What to produce =>
Below is a listing. Set down exactly the lines from the one containing "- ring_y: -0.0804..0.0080" through the one containing "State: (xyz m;", both ends included, and leave out the rest.

-- -- --

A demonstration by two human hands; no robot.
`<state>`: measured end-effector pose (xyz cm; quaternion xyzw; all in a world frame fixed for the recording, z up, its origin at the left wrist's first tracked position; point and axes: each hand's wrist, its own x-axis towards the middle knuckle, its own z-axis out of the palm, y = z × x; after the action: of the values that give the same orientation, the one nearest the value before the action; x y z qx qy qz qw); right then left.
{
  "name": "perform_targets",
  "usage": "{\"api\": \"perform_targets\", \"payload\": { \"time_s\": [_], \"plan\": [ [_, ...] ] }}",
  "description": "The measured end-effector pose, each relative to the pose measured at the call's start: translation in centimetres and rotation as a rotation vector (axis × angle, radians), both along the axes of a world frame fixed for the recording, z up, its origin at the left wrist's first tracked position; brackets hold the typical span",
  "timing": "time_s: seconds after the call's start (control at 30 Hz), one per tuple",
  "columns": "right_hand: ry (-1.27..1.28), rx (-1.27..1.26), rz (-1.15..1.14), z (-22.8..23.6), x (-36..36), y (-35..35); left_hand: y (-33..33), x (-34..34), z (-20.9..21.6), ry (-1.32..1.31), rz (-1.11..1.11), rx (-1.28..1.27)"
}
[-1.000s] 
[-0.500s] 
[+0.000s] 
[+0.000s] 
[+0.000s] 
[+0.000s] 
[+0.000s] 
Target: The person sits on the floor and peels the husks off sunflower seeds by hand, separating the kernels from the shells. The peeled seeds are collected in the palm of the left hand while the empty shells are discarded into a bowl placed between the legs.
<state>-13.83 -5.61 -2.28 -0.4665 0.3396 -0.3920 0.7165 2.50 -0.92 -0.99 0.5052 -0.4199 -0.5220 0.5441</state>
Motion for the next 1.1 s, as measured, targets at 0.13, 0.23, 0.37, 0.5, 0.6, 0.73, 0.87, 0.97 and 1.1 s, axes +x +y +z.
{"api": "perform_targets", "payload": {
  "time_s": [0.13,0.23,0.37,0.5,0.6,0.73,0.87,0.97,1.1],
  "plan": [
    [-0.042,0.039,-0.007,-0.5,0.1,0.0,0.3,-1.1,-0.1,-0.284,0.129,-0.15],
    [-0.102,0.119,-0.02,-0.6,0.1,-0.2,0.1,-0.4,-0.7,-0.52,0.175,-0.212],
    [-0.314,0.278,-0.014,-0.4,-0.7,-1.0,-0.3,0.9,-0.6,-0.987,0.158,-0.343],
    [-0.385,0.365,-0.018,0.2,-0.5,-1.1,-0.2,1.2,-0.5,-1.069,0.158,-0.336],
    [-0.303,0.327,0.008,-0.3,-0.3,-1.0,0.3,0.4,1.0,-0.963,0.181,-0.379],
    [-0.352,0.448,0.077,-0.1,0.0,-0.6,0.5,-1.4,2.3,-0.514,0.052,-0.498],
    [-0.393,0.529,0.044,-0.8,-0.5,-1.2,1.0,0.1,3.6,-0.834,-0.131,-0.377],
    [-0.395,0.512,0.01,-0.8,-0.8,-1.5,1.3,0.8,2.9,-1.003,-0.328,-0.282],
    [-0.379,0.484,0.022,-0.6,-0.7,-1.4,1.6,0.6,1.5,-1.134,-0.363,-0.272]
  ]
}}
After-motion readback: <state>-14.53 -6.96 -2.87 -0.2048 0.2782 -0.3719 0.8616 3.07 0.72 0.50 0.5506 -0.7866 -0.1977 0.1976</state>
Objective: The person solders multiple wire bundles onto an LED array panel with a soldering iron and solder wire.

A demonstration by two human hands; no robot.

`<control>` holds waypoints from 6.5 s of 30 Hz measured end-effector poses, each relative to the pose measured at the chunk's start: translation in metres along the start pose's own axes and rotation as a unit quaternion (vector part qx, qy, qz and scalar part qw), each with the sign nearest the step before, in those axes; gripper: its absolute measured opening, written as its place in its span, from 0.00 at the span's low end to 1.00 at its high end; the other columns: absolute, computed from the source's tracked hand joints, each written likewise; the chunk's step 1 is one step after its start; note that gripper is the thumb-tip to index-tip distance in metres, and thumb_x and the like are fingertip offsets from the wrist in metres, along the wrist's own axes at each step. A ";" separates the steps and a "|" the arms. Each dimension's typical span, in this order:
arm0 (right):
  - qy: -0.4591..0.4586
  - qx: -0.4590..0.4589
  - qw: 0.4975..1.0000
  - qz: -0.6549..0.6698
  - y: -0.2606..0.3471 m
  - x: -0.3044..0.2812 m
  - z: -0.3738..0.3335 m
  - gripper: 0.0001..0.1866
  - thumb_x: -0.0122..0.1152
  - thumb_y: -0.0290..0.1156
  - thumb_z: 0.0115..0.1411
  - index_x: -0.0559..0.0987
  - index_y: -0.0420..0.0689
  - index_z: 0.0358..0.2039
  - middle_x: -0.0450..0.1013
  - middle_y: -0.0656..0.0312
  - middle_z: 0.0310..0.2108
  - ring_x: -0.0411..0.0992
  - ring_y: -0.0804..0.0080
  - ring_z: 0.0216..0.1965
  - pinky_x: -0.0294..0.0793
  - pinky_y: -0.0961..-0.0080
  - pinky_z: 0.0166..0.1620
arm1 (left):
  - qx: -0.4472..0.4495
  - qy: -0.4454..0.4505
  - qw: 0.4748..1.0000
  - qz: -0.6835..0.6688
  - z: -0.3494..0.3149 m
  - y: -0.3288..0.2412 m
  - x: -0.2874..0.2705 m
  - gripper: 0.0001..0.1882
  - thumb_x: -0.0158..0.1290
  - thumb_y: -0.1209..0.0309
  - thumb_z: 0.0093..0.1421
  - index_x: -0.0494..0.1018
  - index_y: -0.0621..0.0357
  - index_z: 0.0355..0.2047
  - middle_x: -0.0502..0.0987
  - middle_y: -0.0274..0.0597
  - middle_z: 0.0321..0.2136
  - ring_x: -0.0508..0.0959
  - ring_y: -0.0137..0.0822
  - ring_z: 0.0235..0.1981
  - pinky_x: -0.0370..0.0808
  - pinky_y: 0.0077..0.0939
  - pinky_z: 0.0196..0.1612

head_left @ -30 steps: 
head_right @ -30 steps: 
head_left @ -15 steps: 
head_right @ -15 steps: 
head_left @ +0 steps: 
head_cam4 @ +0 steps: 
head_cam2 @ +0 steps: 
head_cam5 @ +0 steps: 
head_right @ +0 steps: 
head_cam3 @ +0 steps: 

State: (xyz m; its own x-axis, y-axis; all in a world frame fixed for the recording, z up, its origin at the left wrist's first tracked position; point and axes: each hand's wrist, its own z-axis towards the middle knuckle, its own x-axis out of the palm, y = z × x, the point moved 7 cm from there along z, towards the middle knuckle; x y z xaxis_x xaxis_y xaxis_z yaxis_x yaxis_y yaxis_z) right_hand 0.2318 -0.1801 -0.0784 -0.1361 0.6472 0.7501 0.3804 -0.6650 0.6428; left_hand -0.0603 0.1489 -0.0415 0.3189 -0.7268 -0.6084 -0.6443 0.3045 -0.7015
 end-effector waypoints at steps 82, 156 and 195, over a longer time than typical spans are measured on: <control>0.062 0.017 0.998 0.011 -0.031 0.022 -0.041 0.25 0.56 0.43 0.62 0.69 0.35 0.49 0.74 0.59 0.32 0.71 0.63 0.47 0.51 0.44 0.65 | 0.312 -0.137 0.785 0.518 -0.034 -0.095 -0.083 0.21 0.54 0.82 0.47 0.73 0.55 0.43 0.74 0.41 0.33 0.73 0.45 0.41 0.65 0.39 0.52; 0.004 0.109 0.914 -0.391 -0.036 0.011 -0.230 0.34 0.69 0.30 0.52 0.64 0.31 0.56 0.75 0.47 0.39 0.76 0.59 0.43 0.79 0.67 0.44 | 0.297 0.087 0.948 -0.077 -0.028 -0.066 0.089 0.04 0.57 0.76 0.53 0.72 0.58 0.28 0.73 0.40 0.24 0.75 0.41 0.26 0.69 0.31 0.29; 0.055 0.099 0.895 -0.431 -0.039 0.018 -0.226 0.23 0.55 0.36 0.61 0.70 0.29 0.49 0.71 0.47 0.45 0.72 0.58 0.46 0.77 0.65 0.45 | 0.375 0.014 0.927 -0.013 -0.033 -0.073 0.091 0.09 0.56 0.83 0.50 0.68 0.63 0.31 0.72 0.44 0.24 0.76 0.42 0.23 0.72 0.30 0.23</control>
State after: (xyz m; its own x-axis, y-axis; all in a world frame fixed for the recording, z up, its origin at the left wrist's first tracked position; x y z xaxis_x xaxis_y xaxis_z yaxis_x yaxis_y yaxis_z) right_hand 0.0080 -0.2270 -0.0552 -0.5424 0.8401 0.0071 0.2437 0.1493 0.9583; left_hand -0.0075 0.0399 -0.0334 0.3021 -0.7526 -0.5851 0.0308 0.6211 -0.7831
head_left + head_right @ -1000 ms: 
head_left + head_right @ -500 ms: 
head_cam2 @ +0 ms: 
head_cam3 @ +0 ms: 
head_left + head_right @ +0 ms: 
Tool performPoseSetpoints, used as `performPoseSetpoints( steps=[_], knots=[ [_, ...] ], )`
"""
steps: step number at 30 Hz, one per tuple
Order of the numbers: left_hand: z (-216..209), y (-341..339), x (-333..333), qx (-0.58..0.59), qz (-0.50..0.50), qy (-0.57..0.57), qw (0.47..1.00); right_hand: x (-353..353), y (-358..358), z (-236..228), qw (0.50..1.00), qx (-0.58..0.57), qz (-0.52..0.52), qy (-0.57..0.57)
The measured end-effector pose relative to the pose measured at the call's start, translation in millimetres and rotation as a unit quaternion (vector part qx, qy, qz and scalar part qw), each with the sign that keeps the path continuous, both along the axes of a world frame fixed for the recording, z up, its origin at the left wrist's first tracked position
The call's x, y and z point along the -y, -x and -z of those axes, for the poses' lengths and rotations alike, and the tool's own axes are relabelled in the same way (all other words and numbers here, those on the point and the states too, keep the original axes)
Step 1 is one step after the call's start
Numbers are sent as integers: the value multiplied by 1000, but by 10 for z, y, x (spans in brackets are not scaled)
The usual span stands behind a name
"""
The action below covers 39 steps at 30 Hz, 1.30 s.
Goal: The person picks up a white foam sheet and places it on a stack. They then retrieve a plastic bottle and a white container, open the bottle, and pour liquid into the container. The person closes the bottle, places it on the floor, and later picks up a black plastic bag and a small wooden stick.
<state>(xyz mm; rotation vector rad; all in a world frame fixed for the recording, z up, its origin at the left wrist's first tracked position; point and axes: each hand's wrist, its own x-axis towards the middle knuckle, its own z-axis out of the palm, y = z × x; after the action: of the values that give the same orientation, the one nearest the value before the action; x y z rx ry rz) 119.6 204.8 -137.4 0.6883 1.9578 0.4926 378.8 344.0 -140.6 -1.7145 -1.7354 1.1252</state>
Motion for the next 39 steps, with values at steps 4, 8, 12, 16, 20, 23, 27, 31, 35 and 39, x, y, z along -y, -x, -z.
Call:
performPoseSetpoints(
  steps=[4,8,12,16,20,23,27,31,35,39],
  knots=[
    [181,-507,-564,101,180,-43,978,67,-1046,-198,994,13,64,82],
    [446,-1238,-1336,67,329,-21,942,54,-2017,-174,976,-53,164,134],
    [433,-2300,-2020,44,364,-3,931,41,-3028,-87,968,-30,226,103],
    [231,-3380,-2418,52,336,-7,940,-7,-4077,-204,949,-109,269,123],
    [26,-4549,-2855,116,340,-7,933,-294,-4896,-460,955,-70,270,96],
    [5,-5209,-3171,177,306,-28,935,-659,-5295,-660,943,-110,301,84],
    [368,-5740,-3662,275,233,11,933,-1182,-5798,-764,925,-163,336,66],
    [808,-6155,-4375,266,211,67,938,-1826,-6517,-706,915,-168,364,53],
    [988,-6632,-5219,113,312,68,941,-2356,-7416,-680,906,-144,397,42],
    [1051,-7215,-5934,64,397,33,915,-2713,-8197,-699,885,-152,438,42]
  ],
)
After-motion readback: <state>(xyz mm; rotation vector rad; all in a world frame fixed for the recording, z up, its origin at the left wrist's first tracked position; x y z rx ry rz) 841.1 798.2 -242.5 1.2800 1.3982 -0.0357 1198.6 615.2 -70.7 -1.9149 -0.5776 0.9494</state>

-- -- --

Response =>
  - ring_y: -0.0804..0.0080
  - ring_z: 0.0216..0.1965
  - pinky_x: -0.0294..0.0793
  - pinky_y: -0.0961..-0.0080
  - pinky_z: 0.0166..0.1620
arm1 (left):
  - qx: -0.4472..0.4495
  - qy: -0.4454..0.4505
  - qw: 0.4748..1.0000
  - qz: -0.6835..0.6688
  - z: -0.3494..0.3149 m
  - y: -0.3288..0.2412 m
  - x: -0.2874..0.2705 m
  - gripper: 0.0001..0.1882
  - thumb_x: -0.0158..0.1290
  - thumb_y: -0.1209..0.0309
  - thumb_z: 0.0093..0.1421
  - index_x: -0.0494..0.1018
  - index_y: -0.0621..0.0357
  - index_z: 0.0355..0.2047
  - middle_x: -0.0502..0.0987
  - middle_y: -0.0274..0.0597
  - middle_z: 0.0321..0.2136
  - ring_x: -0.0508..0.0959
  - ring_y: -0.0137..0.0822
  - ring_z: 0.0235..0.1981
  - pinky_x: -0.0370..0.0808
  - pinky_y: 0.0077..0.0939
  - pinky_z: 0.0196..0.1612

head_left @ -30 steps: 
head_right @ -30 steps: 
head_left @ -15 steps: 
head_right @ -15 steps: 
head_left @ +0 steps: 
head_cam4 @ +0 steps: 
head_cam2 @ +0 steps: 
head_cam5 @ +0 steps: 
head_right @ +0 steps: 
head_cam3 @ +0 steps: 

State: (xyz m; its own x-axis, y-axis; all in a world frame fixed for the recording, z up, its origin at the left wrist's first tracked position; point and axes: each hand's wrist, its own z-axis towards the middle knuckle, its own x-axis out of the palm, y = z × x, the point moved 7 cm from there along z, towards the middle knuckle; x y z xaxis_x xaxis_y xaxis_z yaxis_x yaxis_y yaxis_z) right_hand 0.2318 -0.1801 -0.0784 -0.1361 0.6472 0.7501 0.3804 -0.6650 0.6428; left_hand -0.0603 0.1489 -0.0415 0.3189 -0.7268 -0.6084 -0.6443 0.3045 -0.7015

No further answer is expected.